*Exercise objective:* How many lines of the data contain "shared"? Reply with the number alone.

Data excerpt START

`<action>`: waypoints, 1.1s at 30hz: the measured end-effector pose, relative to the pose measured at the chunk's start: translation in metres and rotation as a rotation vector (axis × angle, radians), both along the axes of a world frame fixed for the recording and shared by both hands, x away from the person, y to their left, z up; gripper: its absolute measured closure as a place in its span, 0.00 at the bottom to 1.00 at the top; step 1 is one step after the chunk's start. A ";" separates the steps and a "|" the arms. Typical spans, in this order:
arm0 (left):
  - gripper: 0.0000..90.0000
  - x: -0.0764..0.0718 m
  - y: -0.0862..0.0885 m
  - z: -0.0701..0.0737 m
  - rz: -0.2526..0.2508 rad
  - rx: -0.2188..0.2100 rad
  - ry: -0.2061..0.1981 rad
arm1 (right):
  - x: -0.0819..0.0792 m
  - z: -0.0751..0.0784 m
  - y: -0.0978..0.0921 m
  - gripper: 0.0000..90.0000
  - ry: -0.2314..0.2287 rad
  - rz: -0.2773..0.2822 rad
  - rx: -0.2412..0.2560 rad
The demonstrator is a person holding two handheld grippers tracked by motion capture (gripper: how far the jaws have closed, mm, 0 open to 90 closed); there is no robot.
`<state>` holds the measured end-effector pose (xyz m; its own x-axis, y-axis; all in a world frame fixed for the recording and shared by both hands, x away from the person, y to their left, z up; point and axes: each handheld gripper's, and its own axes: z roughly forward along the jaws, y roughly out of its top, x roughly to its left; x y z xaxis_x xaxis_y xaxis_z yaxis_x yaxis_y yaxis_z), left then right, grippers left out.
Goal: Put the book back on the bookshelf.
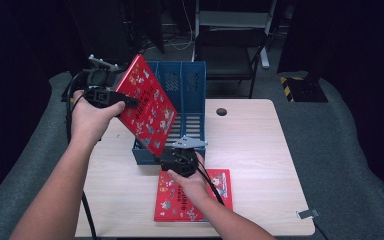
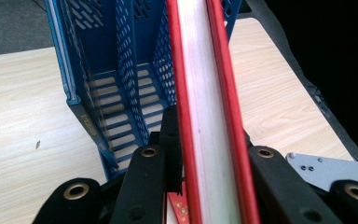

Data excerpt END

*Result:* 2